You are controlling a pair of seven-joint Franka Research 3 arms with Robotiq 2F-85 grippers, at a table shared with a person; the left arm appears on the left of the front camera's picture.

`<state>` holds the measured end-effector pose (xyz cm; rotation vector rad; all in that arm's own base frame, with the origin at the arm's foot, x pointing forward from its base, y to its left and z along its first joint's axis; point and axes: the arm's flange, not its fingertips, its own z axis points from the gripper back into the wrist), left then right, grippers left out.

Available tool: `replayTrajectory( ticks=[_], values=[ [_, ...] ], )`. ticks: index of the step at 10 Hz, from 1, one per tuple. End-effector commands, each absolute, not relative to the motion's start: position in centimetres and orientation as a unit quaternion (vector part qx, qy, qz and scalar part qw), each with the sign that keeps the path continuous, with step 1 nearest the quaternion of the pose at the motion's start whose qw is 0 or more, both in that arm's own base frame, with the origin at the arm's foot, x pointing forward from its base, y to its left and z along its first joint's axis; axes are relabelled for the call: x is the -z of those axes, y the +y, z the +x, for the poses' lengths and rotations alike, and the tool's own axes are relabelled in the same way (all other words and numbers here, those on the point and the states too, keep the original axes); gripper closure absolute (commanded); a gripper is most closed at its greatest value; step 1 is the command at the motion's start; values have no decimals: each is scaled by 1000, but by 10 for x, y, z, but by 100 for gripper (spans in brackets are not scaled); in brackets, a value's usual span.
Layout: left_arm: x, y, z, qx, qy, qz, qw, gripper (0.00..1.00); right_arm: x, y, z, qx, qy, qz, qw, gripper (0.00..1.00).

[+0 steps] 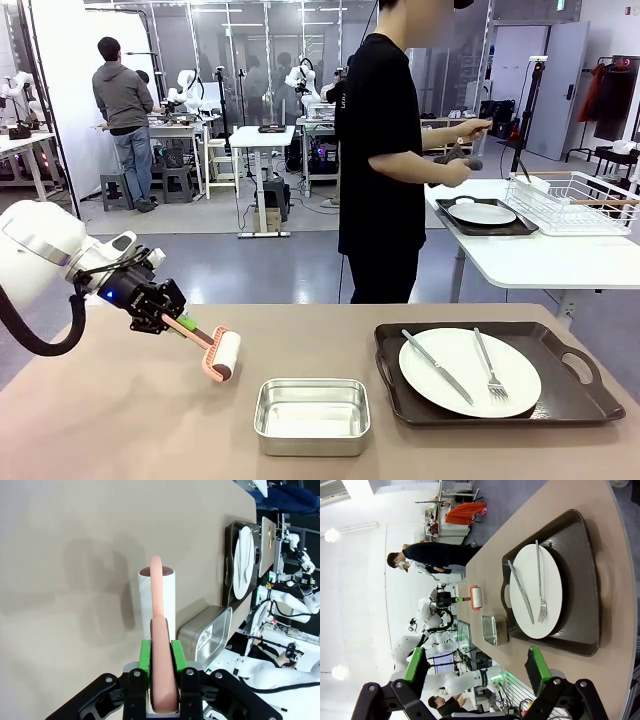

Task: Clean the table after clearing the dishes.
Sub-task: When the left (or right) Handle tray is removed, use the left hand (or right hand) to clean the left (or right) side of the table with the Lint Roller.

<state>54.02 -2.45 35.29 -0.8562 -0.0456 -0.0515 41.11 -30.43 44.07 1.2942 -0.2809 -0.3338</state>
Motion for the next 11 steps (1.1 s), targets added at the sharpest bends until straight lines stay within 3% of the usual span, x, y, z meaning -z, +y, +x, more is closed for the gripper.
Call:
replayTrajectory(
  ticks=[1, 6, 11],
  values=[
    [-342, -23, 545, 29, -26, -445, 895, 79, -444, -303, 410, 154, -132, 599, 774, 0],
    [-309, -16, 544, 11, -20, -430, 903, 79, -444, -303, 410, 154, -132, 599, 774, 0],
    [-298, 45, 530, -14, -44, -410, 911, 79, -444, -303, 410, 154, -132, 599, 774, 0]
  ],
)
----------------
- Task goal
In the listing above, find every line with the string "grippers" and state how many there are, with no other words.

- Solution to this problem
2